Clickhouse: Any plans to support separation hot/cold data at the level of partitions?

Created on 19 Nov 2018 · 16Comments · Source: ClickHouse/ClickHouse

With the completion of Q1-Q2 / 2018, clickhouse support store data at multiple disk volumes of a single server at the level of DBs or tables. Is there a plan to support this feature at the partitions?

We want migrate PB-level data to clickhouse hope the partitions can be stored on different performance medias likes hdd, ssd .

We define hot/cold data based on partitions by date, we hope the cold data partitions can be storage on HDD , and hot data partitions can be storage on SSD, In order to achieve good economic benefits.

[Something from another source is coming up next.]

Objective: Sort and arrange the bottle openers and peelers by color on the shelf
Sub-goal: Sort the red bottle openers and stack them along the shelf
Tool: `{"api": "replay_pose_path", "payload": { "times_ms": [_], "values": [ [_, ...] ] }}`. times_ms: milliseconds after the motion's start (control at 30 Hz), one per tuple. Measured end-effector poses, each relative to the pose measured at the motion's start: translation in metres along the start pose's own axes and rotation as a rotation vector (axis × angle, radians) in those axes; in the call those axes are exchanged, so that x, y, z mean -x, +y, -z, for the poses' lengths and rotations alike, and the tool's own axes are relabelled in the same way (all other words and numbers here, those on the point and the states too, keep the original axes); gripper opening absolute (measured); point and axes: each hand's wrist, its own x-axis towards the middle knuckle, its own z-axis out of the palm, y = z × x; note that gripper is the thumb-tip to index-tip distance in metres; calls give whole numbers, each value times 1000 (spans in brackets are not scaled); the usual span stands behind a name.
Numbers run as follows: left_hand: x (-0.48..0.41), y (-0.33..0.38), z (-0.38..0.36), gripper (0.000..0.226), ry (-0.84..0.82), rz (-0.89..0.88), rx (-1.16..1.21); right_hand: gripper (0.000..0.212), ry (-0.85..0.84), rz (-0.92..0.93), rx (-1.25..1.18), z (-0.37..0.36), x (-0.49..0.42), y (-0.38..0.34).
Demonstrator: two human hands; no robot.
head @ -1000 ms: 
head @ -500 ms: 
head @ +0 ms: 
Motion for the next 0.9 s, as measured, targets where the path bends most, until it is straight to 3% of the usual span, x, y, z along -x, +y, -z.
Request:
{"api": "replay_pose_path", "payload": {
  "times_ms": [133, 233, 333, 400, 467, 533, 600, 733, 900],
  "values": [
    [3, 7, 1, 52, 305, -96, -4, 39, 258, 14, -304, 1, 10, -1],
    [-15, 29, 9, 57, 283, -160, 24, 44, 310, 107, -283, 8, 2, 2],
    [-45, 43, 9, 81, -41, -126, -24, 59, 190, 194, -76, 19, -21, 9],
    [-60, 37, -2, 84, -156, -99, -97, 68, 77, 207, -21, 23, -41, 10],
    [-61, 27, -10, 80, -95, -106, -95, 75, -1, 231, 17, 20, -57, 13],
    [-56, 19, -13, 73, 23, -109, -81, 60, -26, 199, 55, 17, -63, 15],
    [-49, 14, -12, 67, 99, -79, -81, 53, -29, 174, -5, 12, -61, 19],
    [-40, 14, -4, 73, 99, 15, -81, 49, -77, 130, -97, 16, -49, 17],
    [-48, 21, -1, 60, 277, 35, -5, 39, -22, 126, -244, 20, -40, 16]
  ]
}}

I think this is a common practice in the field of big data. How do you think about it?

comp-multidisk feature performance st-fixed

Source

thinkinside-LQ

👍8

Most helpful comment

@liuqian1989 it's kind of obvious possible feature, but in practice ClickHouse works fast enough even on 100% HDD given there's enough memory for page cache, so it's priority is not that high.

I'd suggest you to try to put all those petabytes on HDD and see how it goes. Or you have already tried and are not satisfied? In any case, please give us more details.

@blinkov

Really trust the performance of clickhouse on HDD and very agree with your point. :) In my case, HDD is not an issue, support enough memory also not an issue , just wanna to find a way Cost-effective store the huge data.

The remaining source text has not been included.